Task item:
Go through the material below and copy each line where the word "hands" appears.

[[ Data section, beginning ]]

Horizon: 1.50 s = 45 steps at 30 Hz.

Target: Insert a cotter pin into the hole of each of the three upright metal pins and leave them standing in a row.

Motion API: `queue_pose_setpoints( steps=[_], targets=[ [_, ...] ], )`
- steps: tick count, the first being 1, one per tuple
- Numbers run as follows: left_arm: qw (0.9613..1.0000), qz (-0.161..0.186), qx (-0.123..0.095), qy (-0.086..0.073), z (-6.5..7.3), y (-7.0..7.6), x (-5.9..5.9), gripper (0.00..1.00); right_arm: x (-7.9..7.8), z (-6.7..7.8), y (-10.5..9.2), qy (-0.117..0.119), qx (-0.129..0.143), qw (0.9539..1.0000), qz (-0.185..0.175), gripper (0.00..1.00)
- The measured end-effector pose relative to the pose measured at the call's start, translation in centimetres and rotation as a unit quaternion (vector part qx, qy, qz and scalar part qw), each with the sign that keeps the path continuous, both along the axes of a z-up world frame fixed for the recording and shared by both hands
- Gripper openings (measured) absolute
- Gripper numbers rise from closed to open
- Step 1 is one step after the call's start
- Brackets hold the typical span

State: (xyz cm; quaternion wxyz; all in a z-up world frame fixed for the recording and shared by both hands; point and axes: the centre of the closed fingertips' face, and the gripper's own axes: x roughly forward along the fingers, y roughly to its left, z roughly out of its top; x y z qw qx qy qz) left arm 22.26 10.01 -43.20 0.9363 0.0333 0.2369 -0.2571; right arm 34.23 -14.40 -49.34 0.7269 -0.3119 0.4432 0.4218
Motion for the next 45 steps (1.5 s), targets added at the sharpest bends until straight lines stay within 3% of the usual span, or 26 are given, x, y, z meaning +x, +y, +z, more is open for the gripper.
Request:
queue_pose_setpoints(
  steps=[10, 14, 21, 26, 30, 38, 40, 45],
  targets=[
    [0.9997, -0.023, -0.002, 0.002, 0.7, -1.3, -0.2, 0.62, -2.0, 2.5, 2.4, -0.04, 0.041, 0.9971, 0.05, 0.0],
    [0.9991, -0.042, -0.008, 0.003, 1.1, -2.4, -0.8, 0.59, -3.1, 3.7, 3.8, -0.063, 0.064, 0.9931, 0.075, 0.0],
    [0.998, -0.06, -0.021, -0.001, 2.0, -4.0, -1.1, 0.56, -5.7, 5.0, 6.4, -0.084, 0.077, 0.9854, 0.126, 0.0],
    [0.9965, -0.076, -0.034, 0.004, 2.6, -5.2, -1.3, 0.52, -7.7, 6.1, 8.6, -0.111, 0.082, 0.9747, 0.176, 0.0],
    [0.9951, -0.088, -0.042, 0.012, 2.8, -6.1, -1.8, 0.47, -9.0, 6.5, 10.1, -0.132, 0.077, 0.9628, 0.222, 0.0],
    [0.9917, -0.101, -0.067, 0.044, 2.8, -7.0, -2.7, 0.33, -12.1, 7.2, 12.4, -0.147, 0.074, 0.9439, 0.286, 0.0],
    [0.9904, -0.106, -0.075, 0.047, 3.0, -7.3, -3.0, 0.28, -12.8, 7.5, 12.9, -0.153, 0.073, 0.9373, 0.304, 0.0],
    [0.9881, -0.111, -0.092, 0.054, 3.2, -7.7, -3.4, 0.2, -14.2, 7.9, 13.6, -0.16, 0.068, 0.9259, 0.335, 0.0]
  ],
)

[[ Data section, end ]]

Answer to the problem:
- The measured end-effector pose relative to the pose measured at the call's start, translation in centimetres and rotation as a unit quaternion (vector part qx, qy, qz and scalar part qw), each with the sign that keeps the path continuous, both along the axes of a z-up world frame fixed for the recording and shared by both hands
State: (xyz cm; quaternion wxyz; all in a z-up world frame fixed for the recording and shared by both hands; point and axes: the centre of the closed fingertips' face, and the gripper's own axes: x roughly forward along the fingers, y roughly to its left, z roughly out of its top; x y z qw qx qy qz) left arm 22.26 10.01 -43.20 0.9363 0.0333 0.2369 -0.2571; right arm 34.23 -14.40 -49.34 0.7269 -0.3119 0.4432 0.4218

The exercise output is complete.